__Assigned task__: For the records that follow, please set down exactly the lines between the one holding "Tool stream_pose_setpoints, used" and the one holding "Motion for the", inclusive, and only those.

********

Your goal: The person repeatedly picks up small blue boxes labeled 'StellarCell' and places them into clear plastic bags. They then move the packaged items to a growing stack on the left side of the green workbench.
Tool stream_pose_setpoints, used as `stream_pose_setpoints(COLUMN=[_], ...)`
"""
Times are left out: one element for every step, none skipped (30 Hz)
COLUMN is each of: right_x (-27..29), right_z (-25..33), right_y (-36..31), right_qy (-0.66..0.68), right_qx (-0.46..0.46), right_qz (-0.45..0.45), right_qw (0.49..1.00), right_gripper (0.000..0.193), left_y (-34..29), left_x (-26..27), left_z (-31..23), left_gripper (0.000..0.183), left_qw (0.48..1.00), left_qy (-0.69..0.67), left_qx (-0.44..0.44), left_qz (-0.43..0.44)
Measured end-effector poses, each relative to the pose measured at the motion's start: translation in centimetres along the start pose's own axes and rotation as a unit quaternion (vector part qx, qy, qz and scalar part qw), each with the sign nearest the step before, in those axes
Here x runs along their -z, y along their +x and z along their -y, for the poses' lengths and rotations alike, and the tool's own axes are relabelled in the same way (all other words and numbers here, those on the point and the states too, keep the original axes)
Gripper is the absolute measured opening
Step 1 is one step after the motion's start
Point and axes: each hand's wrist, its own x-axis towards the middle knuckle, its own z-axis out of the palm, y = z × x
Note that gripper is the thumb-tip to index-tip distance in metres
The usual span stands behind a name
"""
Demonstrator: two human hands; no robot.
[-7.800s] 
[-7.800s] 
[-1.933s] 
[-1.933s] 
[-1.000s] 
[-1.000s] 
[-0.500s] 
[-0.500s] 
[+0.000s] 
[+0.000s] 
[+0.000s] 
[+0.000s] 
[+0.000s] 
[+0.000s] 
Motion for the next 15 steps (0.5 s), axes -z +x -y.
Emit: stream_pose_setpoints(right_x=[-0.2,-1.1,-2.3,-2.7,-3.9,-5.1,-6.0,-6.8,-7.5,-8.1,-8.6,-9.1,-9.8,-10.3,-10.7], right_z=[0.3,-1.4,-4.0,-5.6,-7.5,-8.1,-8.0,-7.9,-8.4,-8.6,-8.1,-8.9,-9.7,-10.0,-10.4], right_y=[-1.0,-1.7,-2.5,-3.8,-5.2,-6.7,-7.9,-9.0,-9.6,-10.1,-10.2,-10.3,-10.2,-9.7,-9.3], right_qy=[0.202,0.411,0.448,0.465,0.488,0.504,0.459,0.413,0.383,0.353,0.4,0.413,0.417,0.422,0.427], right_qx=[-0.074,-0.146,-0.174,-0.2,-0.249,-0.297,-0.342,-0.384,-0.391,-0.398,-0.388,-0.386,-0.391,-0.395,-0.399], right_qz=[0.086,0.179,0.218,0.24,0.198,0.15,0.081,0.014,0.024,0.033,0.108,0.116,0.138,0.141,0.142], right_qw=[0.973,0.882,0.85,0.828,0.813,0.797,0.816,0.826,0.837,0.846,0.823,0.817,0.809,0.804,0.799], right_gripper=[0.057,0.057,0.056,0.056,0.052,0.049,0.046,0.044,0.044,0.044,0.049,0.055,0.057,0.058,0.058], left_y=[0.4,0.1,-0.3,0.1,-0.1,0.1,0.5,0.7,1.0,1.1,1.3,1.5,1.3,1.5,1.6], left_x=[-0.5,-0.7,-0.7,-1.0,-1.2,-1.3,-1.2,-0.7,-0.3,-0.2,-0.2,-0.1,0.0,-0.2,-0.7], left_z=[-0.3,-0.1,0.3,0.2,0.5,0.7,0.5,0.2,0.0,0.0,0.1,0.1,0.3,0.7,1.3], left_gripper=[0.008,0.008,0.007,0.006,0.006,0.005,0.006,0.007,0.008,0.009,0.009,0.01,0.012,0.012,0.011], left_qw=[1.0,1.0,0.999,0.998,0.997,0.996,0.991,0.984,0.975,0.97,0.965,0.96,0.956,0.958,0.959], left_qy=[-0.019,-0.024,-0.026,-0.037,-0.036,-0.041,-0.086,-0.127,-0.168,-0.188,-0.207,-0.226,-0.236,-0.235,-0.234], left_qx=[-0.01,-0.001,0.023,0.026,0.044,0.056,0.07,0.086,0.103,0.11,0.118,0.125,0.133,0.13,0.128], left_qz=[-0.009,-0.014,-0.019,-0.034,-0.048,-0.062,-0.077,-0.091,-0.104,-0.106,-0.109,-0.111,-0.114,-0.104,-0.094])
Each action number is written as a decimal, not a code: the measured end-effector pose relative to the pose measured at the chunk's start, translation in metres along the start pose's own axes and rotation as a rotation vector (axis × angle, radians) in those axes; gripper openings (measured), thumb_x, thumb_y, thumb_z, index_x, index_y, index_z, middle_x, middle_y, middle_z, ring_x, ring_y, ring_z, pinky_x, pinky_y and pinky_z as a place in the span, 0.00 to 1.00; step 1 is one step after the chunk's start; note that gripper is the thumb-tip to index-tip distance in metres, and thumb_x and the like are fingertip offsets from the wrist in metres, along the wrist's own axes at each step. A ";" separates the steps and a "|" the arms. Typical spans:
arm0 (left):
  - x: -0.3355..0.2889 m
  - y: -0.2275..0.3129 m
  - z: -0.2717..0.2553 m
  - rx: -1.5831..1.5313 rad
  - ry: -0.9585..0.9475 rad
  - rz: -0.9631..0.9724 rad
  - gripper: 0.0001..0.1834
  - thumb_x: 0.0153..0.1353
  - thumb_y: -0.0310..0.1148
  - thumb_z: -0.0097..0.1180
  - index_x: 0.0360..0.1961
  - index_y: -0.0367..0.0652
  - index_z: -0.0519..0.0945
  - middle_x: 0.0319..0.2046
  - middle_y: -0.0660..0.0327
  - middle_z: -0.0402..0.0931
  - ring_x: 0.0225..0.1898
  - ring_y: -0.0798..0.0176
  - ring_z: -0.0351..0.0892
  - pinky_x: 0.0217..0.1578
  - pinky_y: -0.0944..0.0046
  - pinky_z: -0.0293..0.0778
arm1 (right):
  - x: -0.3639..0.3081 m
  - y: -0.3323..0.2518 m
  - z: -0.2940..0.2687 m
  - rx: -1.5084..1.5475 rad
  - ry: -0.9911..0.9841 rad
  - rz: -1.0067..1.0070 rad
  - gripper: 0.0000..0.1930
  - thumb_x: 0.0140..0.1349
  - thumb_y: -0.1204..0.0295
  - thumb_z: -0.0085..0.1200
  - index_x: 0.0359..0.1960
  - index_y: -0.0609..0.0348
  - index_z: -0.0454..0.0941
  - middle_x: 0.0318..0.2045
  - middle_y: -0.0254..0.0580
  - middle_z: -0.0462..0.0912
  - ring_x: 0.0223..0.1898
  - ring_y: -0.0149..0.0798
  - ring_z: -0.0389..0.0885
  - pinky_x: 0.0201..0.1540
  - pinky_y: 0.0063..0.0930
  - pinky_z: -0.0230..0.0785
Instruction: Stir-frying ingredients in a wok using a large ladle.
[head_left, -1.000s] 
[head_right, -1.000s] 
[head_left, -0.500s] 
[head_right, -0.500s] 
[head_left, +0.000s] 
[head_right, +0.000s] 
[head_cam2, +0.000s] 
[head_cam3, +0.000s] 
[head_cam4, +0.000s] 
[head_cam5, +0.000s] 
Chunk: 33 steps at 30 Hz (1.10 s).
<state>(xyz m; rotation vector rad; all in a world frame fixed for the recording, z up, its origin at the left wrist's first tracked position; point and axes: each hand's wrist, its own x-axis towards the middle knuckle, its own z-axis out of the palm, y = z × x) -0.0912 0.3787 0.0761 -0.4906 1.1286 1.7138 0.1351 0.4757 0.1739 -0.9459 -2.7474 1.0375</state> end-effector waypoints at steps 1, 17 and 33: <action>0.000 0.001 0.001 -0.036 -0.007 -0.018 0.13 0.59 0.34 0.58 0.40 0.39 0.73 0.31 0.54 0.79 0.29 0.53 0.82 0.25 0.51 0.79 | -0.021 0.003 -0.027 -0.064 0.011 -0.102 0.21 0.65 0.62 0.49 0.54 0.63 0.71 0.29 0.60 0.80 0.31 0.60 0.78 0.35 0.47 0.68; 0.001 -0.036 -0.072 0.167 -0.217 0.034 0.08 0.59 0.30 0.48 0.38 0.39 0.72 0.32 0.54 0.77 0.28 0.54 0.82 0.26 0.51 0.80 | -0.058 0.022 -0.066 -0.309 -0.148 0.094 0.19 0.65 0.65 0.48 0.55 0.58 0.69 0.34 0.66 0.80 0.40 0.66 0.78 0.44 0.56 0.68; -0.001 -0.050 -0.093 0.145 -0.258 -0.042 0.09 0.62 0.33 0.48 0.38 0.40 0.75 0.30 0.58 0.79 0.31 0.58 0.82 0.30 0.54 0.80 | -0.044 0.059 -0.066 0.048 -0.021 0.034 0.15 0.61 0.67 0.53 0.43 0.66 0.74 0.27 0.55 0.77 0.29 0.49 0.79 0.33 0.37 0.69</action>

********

__Output for this task__:
Tool stream_pose_setpoints, used as `stream_pose_setpoints(COLUMN=[_], ...)`
"""
Times are left out: one element for every step, none skipped (30 Hz)
COLUMN is each of: right_x (-27..29), right_z (-25..33), right_y (-36..31), right_qy (-0.66..0.68), right_qx (-0.46..0.46), right_qz (-0.45..0.45), right_qw (0.49..1.00), right_gripper (0.000..0.193), left_y (-34..29), left_x (-26..27), left_z (-31..23), left_gripper (0.000..0.183), left_qw (0.48..1.00), left_qy (-0.69..0.67), left_qx (-0.44..0.44), left_qz (-0.43..0.44)
Measured end-effector poses, each relative to the pose measured at the motion's start: translation in centimetres along the start pose's own axes and rotation as a unit quaternion (vector part qx, qy, qz and scalar part qw), each with the sign nearest the step before, in those axes
Here x runs along their -z, y along their +x and z along their -y, for the poses' lengths and rotations alike, and the tool's own axes are relabelled in the same way (all other words and numbers here, those on the point and the states too, keep the original axes)
Gripper is the absolute measured opening
Step 1 is one step after the motion's start
Point and axes: each hand's wrist, its own x-axis towards the middle knuckle, its own z-axis out of the palm, y = z × x
Note that gripper is the thumb-tip to index-tip distance in metres
The usual span stands behind a name
"""
Demonstrator: two human hands; no robot.
[-7.800s] 
[-7.800s] 
[-1.933s] 
[-1.933s] 
[-1.000s] 
[-1.000s] 
[-0.500s] 
[-0.500s] 
[+0.000s] 
[+0.000s] 
[+0.000s] 
[+0.000s] 
[+0.000s] 
[+0.000s] 
Motion for the next 15 steps (0.5 s), axes -z +x -y.

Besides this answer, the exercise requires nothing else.